■ **Exercise details**
Out of the data below, copy every line with the string "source".

■ **Collected material**
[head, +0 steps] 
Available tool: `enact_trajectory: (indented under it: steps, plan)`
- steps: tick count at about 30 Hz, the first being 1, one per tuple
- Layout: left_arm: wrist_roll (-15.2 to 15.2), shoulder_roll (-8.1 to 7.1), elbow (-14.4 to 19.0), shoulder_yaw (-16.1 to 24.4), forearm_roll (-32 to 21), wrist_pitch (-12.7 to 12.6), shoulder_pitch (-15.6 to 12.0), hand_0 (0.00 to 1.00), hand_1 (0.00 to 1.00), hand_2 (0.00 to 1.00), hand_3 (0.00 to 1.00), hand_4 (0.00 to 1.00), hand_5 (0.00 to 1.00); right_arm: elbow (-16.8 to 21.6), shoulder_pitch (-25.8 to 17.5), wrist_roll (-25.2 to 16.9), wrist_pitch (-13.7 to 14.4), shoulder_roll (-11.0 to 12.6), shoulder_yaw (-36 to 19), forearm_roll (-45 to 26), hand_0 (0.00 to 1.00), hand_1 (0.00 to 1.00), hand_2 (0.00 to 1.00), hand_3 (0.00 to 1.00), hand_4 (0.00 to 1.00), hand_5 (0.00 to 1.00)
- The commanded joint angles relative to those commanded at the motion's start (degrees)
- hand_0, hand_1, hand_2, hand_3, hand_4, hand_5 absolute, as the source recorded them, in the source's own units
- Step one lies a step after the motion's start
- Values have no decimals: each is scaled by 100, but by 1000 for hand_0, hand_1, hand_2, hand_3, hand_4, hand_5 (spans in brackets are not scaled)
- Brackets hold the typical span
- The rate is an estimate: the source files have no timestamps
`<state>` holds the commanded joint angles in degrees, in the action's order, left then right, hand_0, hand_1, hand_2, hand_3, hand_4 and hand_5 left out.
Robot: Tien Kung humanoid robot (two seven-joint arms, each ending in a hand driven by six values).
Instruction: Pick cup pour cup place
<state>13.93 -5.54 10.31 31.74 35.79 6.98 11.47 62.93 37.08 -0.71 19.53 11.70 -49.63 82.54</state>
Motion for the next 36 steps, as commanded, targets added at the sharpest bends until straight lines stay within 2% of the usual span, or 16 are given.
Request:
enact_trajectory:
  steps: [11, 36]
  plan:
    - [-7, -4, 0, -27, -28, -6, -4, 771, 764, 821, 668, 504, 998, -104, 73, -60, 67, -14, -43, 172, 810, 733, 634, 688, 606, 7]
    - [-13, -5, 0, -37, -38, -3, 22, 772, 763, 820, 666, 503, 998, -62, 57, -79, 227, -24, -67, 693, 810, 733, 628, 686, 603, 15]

■ **Output of the task**
- hand_0, hand_1, hand_2, hand_3, hand_4, hand_5 absolute, as the source recorded them, in the source's own units
- The rate is an estimate: the source files have no timestamps

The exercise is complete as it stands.